■ **Your task**: For this exercise, write out only the lines of the entries below from the one with "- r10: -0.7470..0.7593" up to and including the one with "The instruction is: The", exactly as they are. Pictures stay out.

■ **Exercise input**:
--
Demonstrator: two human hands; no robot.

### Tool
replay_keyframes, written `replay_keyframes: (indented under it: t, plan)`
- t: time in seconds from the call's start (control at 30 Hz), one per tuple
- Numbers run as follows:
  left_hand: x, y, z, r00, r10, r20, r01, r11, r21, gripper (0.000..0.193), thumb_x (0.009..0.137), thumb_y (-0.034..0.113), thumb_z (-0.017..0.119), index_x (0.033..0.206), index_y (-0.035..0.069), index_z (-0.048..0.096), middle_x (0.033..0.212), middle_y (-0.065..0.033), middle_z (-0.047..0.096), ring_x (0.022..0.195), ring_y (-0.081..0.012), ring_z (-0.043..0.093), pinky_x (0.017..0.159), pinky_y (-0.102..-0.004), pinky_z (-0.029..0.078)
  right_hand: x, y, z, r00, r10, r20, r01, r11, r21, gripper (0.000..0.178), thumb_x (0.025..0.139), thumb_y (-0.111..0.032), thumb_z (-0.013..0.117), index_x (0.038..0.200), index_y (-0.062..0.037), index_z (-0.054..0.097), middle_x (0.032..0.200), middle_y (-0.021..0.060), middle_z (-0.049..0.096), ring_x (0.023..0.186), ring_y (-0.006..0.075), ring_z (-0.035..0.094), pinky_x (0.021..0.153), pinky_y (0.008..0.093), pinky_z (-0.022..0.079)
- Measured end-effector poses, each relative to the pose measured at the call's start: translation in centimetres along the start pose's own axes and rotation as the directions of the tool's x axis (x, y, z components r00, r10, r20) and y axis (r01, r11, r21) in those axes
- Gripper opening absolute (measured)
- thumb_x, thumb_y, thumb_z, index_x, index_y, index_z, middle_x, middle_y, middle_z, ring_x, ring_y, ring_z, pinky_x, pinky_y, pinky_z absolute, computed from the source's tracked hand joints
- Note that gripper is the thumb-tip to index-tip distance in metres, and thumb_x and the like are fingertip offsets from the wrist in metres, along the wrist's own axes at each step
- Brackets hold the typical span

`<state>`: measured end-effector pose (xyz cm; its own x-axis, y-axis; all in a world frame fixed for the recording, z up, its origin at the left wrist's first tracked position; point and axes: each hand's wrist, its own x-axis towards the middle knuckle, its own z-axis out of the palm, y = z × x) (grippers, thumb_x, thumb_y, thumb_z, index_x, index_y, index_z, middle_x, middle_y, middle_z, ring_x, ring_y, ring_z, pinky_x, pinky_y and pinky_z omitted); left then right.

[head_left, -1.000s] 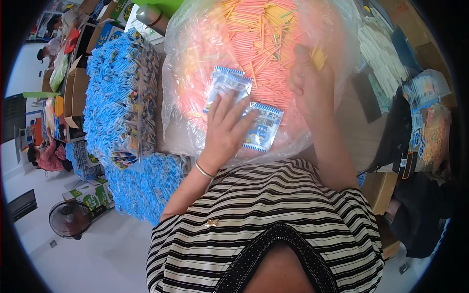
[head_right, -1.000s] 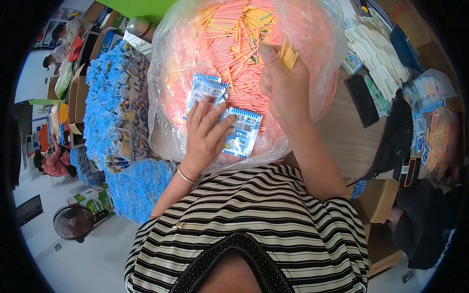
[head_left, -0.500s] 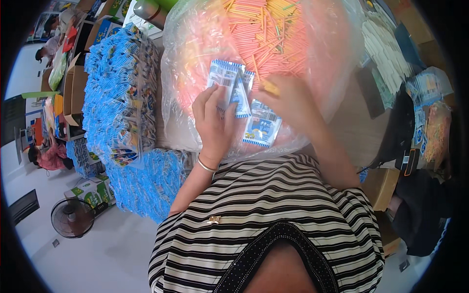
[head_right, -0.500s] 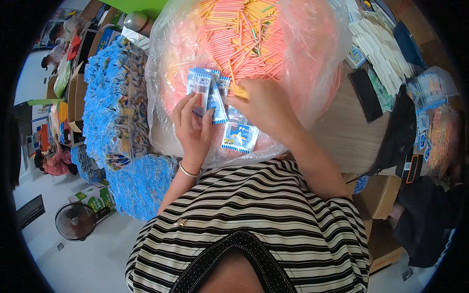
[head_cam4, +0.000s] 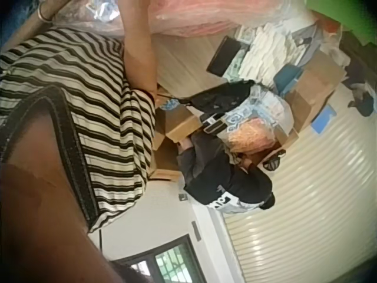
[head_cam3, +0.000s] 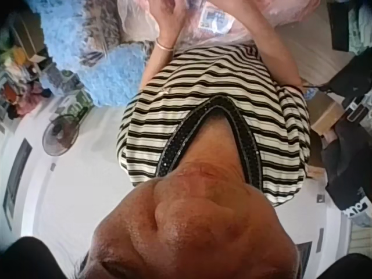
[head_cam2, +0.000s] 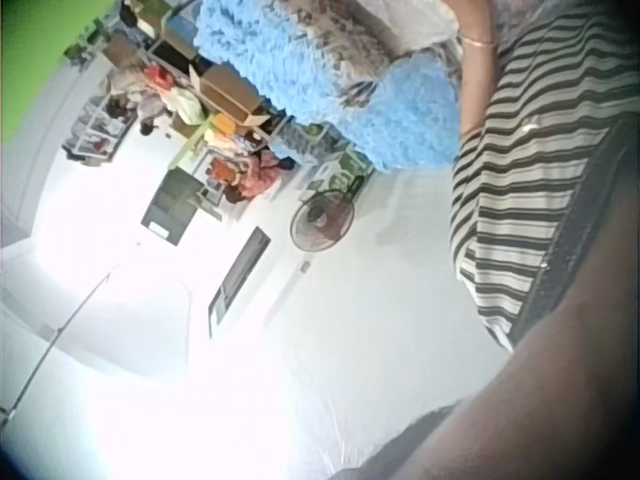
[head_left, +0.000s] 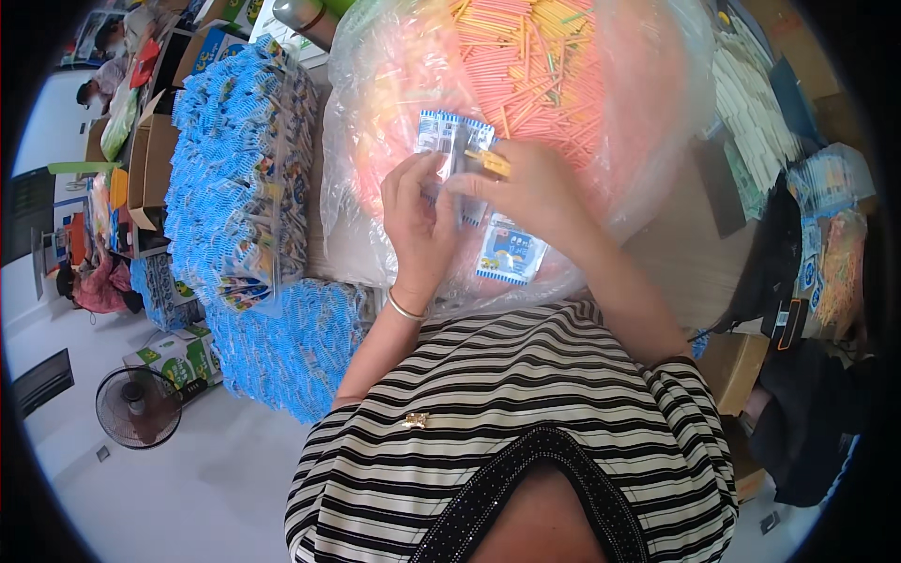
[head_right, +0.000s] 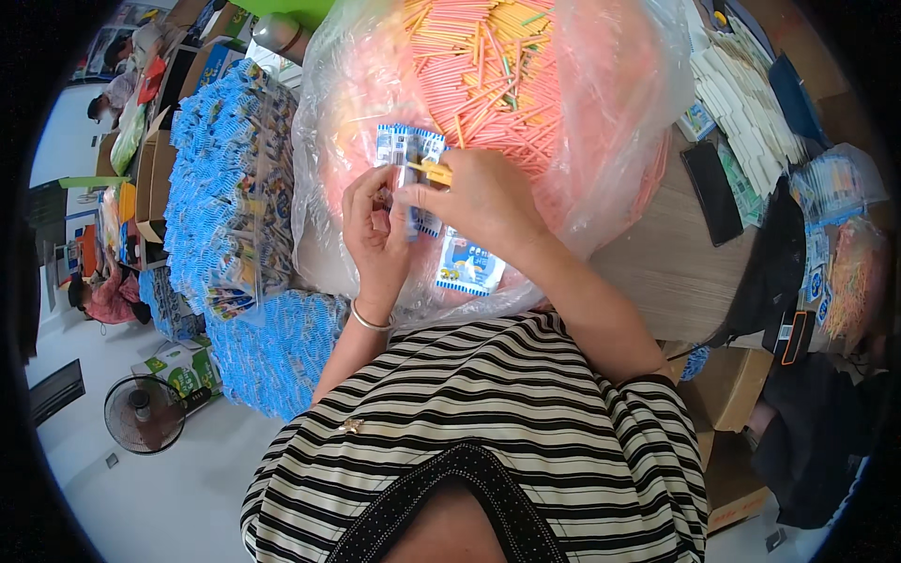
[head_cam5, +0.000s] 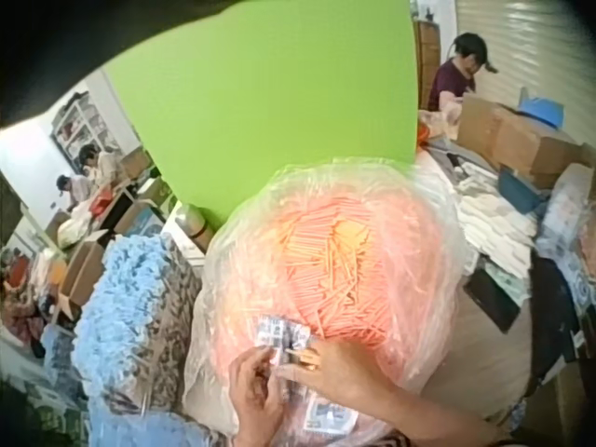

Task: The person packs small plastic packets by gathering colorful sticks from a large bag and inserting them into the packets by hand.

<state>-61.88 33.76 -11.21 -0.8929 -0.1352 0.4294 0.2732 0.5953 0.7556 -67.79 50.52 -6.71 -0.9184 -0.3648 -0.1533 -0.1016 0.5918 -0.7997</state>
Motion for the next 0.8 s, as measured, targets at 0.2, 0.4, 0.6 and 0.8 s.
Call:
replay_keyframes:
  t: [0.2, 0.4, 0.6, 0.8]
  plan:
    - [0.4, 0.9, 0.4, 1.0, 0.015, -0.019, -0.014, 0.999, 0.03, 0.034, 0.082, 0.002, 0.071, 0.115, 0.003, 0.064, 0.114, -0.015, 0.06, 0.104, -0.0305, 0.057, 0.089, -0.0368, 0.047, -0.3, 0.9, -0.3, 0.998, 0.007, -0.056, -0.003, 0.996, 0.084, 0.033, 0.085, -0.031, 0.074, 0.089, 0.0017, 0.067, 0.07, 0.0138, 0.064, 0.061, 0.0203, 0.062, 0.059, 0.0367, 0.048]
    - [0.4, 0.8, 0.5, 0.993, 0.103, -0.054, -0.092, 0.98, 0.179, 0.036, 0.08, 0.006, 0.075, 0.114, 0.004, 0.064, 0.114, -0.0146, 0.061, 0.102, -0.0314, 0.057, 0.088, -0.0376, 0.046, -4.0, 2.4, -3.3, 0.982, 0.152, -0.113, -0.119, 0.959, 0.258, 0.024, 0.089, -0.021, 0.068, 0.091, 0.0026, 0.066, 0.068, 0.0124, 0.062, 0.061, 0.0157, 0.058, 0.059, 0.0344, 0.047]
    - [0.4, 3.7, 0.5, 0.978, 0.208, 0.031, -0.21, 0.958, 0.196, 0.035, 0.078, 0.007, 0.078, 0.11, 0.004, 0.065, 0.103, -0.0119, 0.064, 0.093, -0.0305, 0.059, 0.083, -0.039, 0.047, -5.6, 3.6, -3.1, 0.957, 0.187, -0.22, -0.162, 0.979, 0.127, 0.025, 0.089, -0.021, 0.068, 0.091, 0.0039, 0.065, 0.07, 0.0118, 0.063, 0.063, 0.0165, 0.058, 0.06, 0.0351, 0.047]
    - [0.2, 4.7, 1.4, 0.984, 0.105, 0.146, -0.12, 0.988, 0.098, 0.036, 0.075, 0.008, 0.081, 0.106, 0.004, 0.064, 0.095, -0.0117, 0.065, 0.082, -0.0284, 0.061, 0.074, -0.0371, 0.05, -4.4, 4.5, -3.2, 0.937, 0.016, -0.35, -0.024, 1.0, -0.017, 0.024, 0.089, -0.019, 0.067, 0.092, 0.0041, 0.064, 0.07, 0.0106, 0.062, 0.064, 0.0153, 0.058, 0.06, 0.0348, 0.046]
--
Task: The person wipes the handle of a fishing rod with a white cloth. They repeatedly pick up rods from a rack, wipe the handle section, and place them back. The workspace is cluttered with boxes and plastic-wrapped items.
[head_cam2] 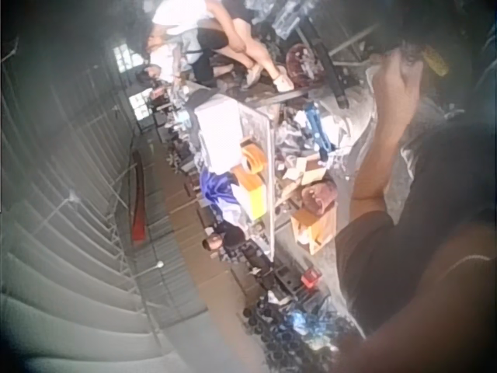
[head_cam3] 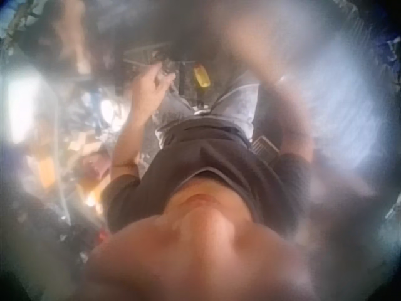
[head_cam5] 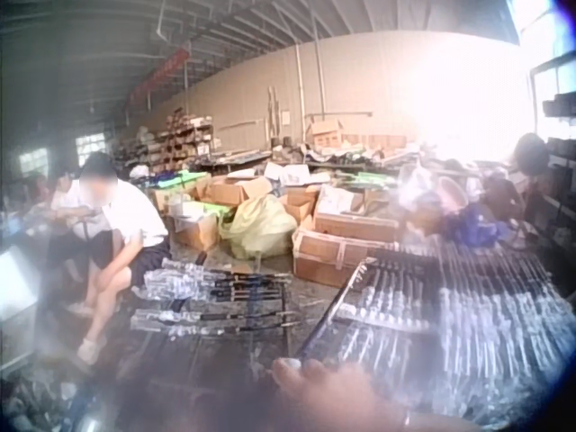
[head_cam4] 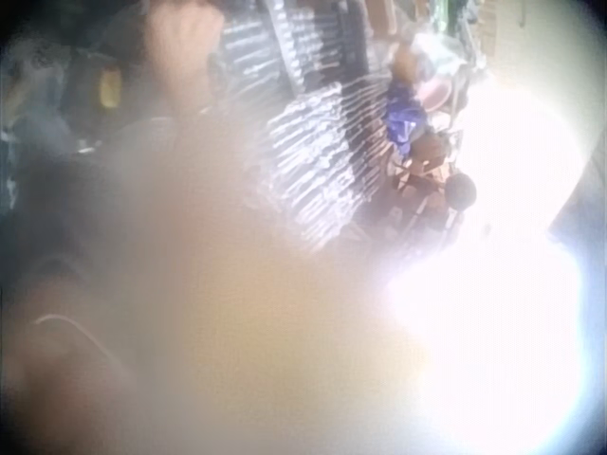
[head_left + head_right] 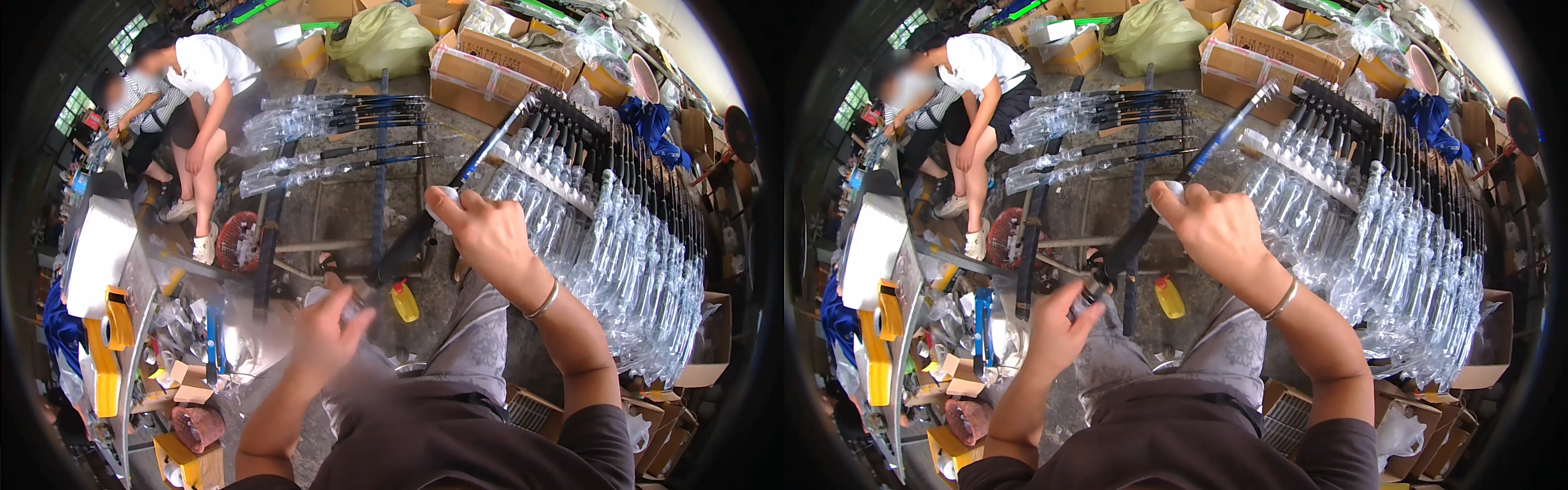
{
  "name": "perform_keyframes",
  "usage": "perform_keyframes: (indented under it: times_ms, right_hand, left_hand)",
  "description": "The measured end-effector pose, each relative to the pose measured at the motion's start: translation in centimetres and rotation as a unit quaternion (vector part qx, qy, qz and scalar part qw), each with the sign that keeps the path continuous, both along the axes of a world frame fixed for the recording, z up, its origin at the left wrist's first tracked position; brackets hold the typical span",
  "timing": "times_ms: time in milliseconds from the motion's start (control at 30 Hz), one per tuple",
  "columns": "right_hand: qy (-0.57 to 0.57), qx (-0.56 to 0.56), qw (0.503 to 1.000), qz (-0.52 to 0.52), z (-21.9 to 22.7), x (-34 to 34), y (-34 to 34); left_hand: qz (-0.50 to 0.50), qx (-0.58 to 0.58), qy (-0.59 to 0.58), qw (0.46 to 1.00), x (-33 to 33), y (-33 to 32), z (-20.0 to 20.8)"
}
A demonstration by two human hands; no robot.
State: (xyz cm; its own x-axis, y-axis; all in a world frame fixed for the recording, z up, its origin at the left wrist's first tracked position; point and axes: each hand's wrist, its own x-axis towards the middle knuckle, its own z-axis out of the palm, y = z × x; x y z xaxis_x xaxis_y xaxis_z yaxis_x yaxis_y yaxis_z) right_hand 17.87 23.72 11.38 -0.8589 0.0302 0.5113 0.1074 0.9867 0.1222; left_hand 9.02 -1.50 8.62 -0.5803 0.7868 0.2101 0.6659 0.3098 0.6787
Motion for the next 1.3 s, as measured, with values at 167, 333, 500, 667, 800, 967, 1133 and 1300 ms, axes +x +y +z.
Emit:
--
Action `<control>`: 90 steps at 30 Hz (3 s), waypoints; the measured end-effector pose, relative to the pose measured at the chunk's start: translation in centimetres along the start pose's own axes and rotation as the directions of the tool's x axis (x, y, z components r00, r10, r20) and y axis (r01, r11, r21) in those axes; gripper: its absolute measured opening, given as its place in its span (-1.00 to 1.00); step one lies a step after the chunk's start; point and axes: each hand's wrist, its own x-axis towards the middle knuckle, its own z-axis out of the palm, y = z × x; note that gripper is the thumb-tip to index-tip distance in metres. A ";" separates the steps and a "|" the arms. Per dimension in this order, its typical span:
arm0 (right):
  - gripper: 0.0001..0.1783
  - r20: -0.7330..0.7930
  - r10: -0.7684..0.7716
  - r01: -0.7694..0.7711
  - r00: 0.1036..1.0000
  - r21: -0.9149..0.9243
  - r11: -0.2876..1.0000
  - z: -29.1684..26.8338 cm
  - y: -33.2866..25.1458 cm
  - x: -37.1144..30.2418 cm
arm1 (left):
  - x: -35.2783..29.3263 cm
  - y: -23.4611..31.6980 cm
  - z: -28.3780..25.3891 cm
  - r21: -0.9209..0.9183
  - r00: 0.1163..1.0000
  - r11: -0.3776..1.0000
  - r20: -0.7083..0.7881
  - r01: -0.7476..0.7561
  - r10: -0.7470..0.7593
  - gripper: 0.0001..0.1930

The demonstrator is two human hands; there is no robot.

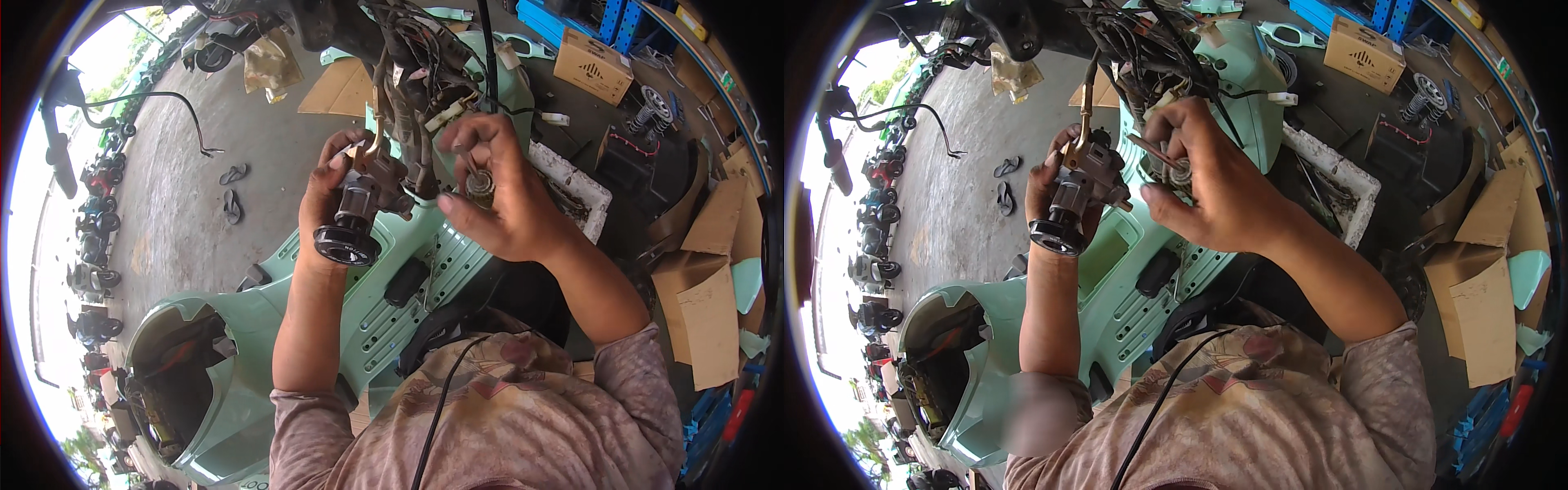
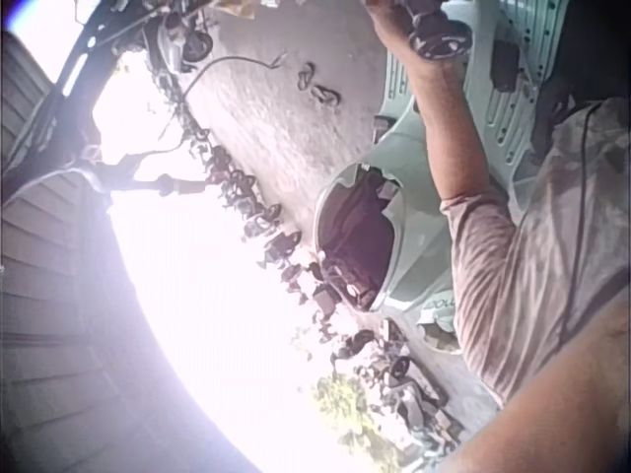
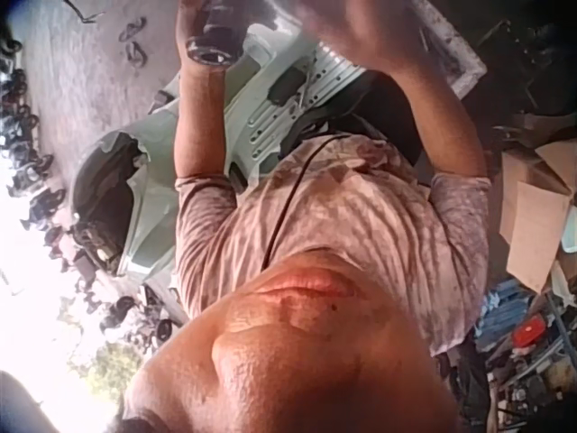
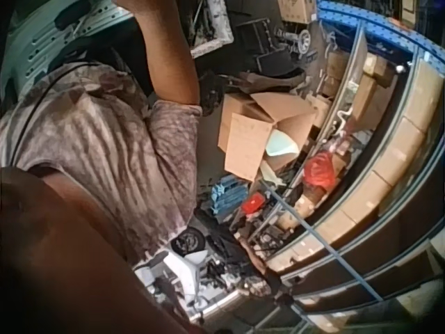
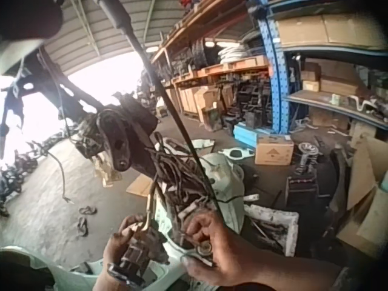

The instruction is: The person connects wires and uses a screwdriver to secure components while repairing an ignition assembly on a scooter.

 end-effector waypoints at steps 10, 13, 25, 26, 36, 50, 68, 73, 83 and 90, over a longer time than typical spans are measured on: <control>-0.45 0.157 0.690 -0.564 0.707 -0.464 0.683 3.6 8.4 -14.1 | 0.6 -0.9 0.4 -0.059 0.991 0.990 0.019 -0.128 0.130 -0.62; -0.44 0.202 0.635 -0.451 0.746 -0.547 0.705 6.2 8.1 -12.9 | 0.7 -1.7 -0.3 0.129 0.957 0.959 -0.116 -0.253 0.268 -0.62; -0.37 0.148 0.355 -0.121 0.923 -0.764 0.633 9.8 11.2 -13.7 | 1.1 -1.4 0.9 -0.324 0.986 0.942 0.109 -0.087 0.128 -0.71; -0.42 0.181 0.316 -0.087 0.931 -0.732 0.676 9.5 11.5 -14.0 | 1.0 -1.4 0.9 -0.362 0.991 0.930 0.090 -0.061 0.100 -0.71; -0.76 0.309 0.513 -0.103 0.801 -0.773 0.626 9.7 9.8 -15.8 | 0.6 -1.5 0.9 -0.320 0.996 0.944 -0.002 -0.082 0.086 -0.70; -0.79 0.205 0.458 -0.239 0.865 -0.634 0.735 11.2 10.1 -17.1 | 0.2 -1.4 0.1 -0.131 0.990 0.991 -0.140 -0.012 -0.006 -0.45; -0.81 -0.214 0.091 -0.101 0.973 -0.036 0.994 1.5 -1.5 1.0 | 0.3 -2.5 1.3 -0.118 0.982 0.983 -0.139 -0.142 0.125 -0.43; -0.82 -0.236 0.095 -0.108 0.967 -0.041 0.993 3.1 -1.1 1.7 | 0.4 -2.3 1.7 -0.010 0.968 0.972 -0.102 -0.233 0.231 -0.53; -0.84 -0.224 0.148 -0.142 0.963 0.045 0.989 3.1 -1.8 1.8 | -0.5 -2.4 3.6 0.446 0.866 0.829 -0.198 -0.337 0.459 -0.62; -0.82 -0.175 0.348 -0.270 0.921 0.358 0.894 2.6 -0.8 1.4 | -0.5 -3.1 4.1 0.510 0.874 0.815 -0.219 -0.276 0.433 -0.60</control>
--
■ **Reply**:
  - r10: -0.7470..0.7593
  - gripper: 0.0001..0.1930

The demonstrator is two human hands; there is no robot.


The instruction is: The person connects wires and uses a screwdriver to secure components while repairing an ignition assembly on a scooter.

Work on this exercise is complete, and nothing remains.